Task details — Where a picture shows up in the listing below, omit it and output the rest exactly.

Provided material —
=-=-=-=-=

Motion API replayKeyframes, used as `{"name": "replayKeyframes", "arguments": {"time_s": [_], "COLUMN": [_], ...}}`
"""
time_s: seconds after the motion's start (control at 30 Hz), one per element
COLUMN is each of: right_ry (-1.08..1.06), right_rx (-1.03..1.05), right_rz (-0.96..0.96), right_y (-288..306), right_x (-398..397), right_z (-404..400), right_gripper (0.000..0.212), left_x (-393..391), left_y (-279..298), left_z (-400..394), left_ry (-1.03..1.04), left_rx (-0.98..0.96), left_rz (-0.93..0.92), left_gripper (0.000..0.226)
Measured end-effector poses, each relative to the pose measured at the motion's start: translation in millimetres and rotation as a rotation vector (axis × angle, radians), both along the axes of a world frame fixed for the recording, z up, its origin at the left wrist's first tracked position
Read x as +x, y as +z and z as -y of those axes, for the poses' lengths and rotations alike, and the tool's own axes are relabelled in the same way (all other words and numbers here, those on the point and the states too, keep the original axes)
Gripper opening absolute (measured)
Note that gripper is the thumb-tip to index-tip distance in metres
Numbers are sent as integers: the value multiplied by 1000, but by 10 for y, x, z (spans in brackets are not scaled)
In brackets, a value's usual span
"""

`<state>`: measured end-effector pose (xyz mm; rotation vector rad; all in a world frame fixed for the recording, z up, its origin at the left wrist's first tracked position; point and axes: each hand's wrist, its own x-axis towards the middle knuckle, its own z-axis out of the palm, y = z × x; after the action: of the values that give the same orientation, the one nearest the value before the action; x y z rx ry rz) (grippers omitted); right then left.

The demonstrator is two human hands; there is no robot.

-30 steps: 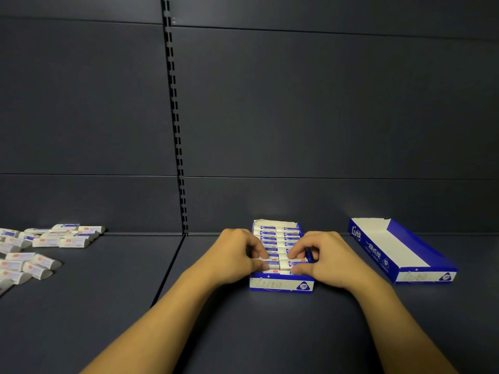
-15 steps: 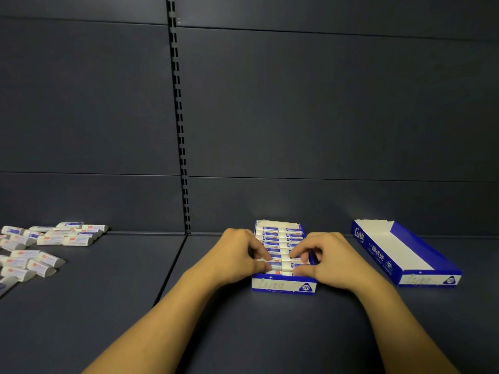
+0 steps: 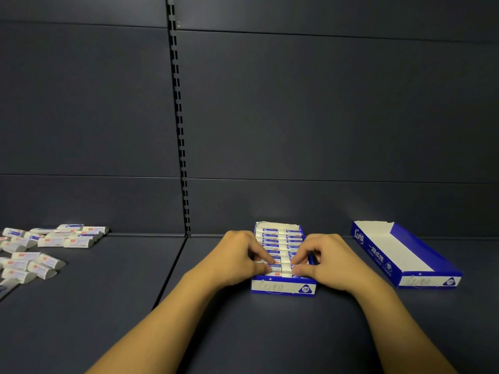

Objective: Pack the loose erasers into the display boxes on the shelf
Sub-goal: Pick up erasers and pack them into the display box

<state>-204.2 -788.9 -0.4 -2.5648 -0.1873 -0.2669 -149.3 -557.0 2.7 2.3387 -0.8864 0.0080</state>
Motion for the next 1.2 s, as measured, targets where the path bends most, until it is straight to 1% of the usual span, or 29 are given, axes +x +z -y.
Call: {"name": "replayKeyframes", "arguments": {"time_s": [0.13, 0.2, 0.27, 0.33, 0.4, 0.5, 0.6, 0.77, 0.83, 0.93, 1.03, 1.1, 1.2], "right_ry": [22, 23, -4, -50, -99, -123, -118, -61, -28, -8, -13, -11, -11], "right_rx": [-9, 21, 113, 251, 305, 186, 46, -257, -343, -437, -494, -531, -556], "right_rz": [22, 67, 167, 260, 300, 282, 219, 127, 108, 71, 17, -16, -37], "right_y": [-5, 18, 29, 27, 28, 69, 199, 447, 528, 614, 681, 709, 726], "right_x": [-13, -41, -57, -64, -61, -25, -7, 38, 49, 45, 7, -35, -100], "right_z": [4, -7, -30, -63, -88, -92, -168, -507, -653, -870, -1107, -1278, -1535], "right_gripper": [18, 13, 9, 7, 5, 6, 10, 32, 36, 43, 45, 42, 40], "left_x": [11, 5, -3, -15, -14, -18, -52, -51, -121, -269, -453, -550, -678], "left_y": [-16, -10, -9, -2, 15, 57, 109, 238, 305, 417, 528, 588, 649], "left_z": [-6, -17, -28, -39, -60, -164, -365, -762, -913, -1101, -1290, -1436, -1671], "left_ry": [8, 13, 32, 70, 127, 203, 287, 440, 504, 554, 591, 622, 665], "left_rx": [-3, -28, -113, -214, -237, -193, -70, 173, 256, 396, 525, 559, 557], "left_rz": [2, -19, -49, -51, -13, 24, 96, 189, 216, 245, 253, 266, 272], "left_gripper": [24, 23, 22, 18, 15, 19, 28, 32, 35, 37, 43, 44, 43]}}
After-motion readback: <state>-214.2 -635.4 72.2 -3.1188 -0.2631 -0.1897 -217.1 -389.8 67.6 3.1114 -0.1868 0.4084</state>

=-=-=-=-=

Output of the task —
Motion API replayKeyframes, used as `{"name": "replayKeyframes", "arguments": {"time_s": [_], "COLUMN": [_], ...}}`
"""
time_s: seconds after the motion's start (control at 30 Hz), one per element
COLUMN is each of: right_ry (-1.08..1.06), right_rx (-1.03..1.05), right_rz (-0.96..0.96), right_y (-288..306), right_x (-398..397), right_z (-404..400), right_gripper (0.000..0.212), left_x (-393..391), left_y (-279..298), left_z (-400..394), left_ry (-1.03..1.04), left_rx (-0.98..0.96), left_rz (-0.93..0.92), left_gripper (0.000..0.226)
Measured end-effector poses, each relative to the pose measured at the motion's start: translation in millimetres and rotation as a rotation vector (axis × angle, radians), both along the axes of a world frame fixed for the recording, z up, its origin at the left wrist's first tracked position
Read x as +x, y as +z and z as -y of those axes, for the poses' lengths and rotations alike, and the tool's own axes are relabelled in the same way (all other words and numbers here, those on the point and the states too, keep the original axes)
Gripper opening absolute (measured)
Note that gripper is the thumb-tip to index-tip distance in metres
Numbers are sent as integers: the value multiplied by 1000, but by 10 for y, x, z (spans in brackets are not scaled)
In brackets, a value's usual span
"""

`<state>`: measured end-effector pose (xyz mm; rotation vector rad; all in a world frame fixed for the recording, z up, its origin at the left wrist's first tracked position; point and axes: each hand's wrist, its own x-axis towards the middle knuckle, its own z-axis out of the palm, y = z × x; after the action: of the values that give the same orientation, the one nearest the value before the action; x y z rx ry rz) (grippers omitted); right then left.

The demonstrator is two human hands; there is no robot.

-30 steps: 
-15 steps: 
+0 steps: 

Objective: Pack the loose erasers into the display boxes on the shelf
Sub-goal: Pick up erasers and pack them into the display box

<state>-204.2 -788.9 -0.4 -2.5648 -0.1873 -0.2669 -149.3 -557.0 2.7 2.3387 -0.8864 0.0080</state>
Motion for the next 1.2 s, as measured, targets where the path bends most, until it is straight to 1% of the usual span, or 29 are given, axes +x +z -y.
Call: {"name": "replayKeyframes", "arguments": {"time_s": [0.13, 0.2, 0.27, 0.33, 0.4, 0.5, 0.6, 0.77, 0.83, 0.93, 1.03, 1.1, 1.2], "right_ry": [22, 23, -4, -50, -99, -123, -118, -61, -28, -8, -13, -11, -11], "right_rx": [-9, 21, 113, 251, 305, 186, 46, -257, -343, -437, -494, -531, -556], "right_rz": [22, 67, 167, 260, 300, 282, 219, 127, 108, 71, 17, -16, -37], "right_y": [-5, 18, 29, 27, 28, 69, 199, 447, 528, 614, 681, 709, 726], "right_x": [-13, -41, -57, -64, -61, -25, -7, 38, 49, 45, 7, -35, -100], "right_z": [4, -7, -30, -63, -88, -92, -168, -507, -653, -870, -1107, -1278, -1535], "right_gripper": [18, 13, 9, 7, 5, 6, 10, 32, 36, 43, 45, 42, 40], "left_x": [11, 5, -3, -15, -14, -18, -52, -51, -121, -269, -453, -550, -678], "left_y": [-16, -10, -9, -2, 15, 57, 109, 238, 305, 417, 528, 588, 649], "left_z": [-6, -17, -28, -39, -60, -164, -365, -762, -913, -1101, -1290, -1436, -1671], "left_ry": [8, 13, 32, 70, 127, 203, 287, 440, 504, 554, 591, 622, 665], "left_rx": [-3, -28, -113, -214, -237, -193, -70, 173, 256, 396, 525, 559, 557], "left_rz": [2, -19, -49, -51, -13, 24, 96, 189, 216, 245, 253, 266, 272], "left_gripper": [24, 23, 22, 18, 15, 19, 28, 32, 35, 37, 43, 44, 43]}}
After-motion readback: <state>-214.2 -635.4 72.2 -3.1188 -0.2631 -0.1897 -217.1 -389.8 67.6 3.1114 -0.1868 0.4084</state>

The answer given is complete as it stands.